*** MATERIAL PROVIDED ***

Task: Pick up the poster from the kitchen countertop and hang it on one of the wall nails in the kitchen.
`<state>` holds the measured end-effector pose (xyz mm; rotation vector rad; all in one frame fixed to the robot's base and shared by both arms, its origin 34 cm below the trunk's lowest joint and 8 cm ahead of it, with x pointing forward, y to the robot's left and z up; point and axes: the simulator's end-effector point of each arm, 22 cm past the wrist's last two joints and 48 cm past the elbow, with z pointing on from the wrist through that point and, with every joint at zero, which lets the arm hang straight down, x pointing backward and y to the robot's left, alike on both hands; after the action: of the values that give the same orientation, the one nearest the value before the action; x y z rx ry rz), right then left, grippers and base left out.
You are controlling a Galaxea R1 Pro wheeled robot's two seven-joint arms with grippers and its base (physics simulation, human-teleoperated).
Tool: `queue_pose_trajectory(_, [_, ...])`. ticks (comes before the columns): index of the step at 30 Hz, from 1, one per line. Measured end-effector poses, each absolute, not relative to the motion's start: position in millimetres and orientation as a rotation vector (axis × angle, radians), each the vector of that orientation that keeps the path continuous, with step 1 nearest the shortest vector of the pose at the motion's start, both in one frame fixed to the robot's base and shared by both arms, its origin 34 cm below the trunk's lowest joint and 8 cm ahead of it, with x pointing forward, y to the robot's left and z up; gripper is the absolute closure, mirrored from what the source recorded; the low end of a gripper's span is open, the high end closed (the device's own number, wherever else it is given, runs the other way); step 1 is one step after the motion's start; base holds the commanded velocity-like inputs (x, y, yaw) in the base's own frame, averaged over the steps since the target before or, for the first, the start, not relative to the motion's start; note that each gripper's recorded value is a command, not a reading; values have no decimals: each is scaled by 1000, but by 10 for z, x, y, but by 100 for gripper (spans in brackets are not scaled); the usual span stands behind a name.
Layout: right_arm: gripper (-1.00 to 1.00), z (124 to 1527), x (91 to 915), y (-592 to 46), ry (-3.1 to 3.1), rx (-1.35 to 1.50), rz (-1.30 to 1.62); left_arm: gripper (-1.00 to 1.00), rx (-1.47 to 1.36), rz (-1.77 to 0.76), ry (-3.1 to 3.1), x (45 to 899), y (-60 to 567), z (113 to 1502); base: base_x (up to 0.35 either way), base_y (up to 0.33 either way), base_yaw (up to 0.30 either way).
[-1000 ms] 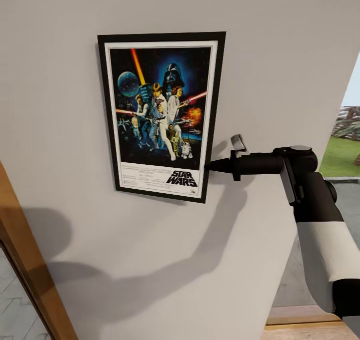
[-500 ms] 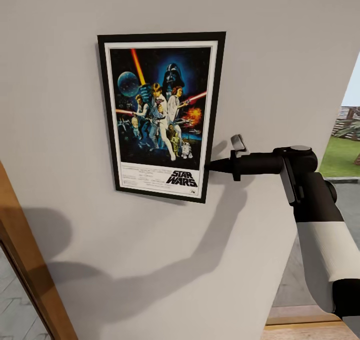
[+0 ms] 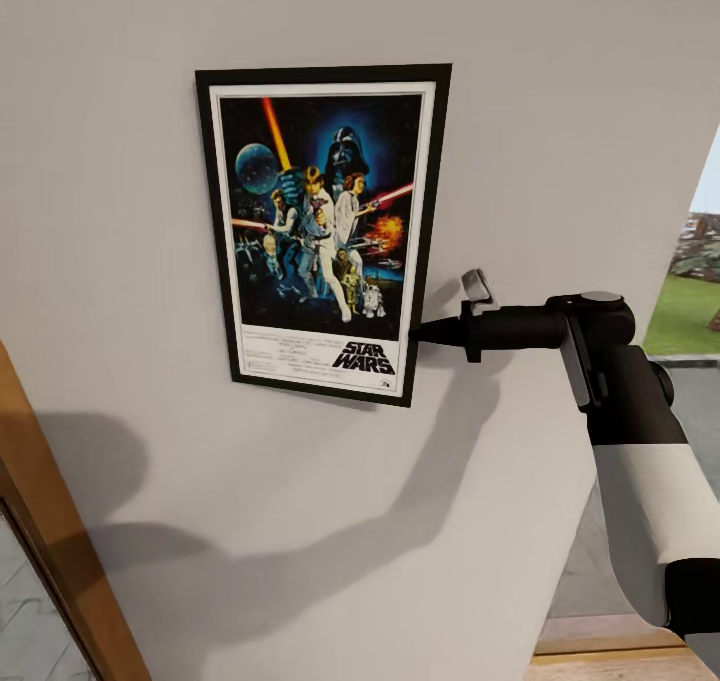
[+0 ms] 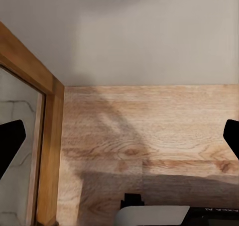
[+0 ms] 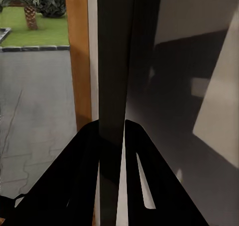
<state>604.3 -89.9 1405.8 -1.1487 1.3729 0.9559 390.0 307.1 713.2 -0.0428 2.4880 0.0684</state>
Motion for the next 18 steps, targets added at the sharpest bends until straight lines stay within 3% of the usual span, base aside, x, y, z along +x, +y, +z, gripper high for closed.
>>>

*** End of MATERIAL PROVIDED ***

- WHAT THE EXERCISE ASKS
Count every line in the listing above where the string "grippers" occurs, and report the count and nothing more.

- TASK OUTPUT
2